Intelligence artificielle : bras de fer en vue à l’Assemblée sur la protection des contenus culturels
Dissuader les fournisseurs d’intelligence artificielle (IA) d’utiliser des contenus culturels sans l’accord de leurs auteurs : c’est l’objectif d’une proposition de loi qui figure à l’agenda de l’Assemblée nationale le 11 juin. Toutefois, les députés n’auront peut-être pas le temps de l’examiner. En dixième position sur la niche parlementaire de la Gauche démocrate et républicaine (GDR), cette proposition fait l’objet de 110 amendements, majoritairement déposés par les députés du parti Ensemble pour la République.
Ce débat intervient dans un contexte où la question de la propriété intellectuelle liée à l’IA est de plus en plus pressante. Les créateurs de contenus s’inquiètent de l’utilisation non autorisée de leurs œuvres par des algorithmes d’apprentissage automatique, qui peuvent générer de nouveaux contenus en se basant sur des œuvres existantes.
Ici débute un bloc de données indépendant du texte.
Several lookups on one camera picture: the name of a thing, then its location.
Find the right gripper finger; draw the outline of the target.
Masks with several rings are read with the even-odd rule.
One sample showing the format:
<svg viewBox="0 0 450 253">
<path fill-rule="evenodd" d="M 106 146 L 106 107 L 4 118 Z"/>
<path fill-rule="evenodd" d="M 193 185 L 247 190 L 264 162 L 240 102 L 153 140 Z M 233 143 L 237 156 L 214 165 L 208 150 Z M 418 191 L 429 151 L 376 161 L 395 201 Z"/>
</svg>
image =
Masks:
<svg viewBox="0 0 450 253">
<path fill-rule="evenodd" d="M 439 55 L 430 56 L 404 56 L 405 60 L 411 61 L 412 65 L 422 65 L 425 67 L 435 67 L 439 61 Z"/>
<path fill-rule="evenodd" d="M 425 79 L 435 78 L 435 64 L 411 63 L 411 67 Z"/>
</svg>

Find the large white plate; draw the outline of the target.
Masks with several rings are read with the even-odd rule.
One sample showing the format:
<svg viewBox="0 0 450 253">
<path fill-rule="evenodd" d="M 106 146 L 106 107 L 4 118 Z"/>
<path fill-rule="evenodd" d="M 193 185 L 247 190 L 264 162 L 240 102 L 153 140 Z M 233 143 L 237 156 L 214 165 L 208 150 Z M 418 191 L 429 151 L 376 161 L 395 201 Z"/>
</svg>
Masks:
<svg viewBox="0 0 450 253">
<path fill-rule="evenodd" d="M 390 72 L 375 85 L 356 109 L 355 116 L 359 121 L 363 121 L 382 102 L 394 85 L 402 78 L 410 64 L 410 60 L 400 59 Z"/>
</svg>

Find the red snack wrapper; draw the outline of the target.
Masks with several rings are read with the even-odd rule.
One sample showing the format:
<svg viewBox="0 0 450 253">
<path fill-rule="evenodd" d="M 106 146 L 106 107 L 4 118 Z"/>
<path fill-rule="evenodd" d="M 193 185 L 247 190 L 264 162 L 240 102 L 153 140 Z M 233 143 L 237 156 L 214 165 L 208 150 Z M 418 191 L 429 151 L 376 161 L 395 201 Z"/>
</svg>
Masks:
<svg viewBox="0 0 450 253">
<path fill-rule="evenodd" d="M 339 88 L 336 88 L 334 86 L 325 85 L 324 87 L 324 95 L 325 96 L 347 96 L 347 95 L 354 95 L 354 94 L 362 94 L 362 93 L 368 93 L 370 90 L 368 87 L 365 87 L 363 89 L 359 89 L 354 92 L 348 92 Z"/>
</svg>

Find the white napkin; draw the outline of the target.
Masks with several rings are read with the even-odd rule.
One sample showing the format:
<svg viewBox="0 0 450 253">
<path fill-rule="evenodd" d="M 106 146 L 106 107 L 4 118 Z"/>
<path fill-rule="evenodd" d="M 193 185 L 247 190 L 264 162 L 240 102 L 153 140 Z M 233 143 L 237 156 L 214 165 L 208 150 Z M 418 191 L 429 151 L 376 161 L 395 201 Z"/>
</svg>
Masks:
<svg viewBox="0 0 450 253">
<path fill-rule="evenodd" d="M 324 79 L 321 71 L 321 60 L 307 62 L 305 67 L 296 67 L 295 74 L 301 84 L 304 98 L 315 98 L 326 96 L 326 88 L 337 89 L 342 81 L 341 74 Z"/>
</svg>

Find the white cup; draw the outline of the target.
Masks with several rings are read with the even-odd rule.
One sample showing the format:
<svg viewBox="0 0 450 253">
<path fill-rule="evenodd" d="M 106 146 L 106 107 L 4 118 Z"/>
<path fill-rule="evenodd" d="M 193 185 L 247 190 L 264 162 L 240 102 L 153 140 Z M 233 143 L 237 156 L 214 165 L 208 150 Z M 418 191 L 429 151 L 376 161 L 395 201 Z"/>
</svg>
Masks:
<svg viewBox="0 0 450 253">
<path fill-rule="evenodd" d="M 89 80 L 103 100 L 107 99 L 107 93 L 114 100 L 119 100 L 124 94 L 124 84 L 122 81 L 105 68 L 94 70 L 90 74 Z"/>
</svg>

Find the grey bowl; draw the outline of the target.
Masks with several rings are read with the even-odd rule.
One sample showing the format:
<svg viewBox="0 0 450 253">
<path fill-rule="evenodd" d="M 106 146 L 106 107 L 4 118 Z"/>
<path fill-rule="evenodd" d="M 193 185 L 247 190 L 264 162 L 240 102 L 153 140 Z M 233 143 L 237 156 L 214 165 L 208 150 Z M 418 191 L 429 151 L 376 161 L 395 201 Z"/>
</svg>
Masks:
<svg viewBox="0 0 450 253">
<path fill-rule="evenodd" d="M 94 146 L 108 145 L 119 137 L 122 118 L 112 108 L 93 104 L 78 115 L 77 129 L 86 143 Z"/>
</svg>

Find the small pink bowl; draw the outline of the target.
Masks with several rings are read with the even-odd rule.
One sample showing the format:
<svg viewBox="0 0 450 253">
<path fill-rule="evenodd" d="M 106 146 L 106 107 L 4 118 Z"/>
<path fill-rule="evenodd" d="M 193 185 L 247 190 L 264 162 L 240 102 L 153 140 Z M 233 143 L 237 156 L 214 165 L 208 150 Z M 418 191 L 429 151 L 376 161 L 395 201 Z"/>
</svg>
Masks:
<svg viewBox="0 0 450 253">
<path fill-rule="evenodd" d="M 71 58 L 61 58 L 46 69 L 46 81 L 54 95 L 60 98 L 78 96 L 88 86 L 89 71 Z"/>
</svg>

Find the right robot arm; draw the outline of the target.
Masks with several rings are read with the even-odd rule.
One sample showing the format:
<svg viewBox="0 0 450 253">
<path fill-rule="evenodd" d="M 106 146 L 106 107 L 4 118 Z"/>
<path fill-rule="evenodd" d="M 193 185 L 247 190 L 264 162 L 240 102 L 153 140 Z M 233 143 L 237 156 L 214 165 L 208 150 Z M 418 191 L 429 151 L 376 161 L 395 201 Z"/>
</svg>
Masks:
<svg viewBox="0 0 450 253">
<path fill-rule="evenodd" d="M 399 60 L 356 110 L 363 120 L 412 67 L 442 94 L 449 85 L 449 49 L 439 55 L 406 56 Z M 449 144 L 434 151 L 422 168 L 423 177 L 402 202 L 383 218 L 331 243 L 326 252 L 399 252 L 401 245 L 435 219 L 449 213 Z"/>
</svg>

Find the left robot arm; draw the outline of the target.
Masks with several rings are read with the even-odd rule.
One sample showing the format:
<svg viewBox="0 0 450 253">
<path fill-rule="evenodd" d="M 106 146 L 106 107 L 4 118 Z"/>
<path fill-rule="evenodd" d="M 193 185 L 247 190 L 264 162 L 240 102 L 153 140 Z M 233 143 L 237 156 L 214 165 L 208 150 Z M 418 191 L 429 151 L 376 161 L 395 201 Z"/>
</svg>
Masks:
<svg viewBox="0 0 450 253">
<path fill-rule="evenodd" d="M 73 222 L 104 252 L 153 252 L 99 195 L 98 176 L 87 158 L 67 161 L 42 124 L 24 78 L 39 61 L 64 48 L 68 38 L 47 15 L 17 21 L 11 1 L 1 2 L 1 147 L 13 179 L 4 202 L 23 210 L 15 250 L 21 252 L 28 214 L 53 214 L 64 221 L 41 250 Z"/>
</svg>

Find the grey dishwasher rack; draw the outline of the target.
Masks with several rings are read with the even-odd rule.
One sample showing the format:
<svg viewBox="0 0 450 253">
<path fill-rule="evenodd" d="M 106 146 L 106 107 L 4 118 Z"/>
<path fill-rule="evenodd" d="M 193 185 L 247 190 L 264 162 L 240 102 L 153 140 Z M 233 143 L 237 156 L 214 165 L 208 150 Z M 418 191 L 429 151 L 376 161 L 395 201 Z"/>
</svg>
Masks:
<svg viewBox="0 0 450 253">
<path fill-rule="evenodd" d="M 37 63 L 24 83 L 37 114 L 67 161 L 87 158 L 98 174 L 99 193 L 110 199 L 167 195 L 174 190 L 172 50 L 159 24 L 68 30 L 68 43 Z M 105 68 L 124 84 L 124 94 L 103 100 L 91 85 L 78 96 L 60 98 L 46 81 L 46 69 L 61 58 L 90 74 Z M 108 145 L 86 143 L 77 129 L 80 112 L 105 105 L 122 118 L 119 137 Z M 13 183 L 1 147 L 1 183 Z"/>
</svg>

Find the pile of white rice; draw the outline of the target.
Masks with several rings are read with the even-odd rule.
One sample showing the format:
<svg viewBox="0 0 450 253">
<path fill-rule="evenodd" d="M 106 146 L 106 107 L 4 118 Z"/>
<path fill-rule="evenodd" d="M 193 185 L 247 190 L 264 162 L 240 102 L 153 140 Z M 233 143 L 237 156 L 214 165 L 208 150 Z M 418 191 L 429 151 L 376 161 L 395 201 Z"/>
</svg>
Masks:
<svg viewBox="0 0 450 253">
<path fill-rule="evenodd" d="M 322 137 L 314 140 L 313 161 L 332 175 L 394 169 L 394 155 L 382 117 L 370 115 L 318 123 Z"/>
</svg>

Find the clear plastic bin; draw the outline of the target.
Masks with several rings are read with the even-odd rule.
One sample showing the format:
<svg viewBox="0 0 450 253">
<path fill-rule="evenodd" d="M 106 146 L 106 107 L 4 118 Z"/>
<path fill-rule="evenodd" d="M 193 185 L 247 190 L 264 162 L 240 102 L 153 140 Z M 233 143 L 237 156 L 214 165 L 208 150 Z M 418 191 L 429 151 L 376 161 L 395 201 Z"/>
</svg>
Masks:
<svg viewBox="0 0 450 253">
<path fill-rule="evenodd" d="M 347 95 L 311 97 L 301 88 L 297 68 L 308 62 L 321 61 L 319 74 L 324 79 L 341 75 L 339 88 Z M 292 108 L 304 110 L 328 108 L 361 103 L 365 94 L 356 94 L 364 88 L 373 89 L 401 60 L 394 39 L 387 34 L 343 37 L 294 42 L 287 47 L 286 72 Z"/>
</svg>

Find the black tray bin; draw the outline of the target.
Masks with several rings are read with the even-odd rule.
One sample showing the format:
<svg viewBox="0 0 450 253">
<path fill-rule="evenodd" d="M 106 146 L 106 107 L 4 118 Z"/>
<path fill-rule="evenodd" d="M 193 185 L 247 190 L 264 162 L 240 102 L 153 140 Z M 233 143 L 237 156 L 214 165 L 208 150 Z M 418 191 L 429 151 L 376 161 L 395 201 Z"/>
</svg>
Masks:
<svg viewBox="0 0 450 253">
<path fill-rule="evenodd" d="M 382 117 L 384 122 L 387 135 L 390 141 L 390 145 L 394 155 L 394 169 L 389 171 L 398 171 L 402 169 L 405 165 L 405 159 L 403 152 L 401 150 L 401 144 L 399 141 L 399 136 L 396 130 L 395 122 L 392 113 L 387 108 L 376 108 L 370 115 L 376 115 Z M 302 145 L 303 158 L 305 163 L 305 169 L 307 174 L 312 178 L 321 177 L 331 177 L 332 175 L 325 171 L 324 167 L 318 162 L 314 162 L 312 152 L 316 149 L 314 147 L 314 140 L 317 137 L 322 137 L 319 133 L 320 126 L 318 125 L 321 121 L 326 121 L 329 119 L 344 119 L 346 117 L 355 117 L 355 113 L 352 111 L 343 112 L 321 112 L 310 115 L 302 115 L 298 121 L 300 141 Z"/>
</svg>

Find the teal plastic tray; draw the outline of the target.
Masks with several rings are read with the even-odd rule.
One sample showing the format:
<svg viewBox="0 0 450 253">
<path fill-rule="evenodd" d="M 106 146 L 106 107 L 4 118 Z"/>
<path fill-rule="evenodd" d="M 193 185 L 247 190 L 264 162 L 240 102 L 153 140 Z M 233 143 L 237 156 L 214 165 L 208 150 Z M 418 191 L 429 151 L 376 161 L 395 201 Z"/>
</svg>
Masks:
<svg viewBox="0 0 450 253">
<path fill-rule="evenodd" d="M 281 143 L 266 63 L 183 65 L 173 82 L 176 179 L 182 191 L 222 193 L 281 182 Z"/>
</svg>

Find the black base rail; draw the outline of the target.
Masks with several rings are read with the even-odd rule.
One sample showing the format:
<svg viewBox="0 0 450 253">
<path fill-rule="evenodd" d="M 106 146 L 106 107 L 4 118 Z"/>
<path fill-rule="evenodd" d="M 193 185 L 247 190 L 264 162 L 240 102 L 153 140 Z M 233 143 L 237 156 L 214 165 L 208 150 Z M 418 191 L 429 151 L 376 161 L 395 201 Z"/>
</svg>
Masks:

Actuellement, aucune statistique officielle récente n’est disponible concernant les impacts économiques de cette problématique sur le secteur culturel. Cependant, les enjeux sont clairs : la protection des droits d’auteur face à la montée de l’IA pourrait redéfinir les relations entre créateurs et technologiques.
La conséquence directe de cette proposition de loi pourrait être une régulation accrue des pratiques des entreprises d’IA, influençant ainsi le développement futur de cette technologie dans le secteur culturel.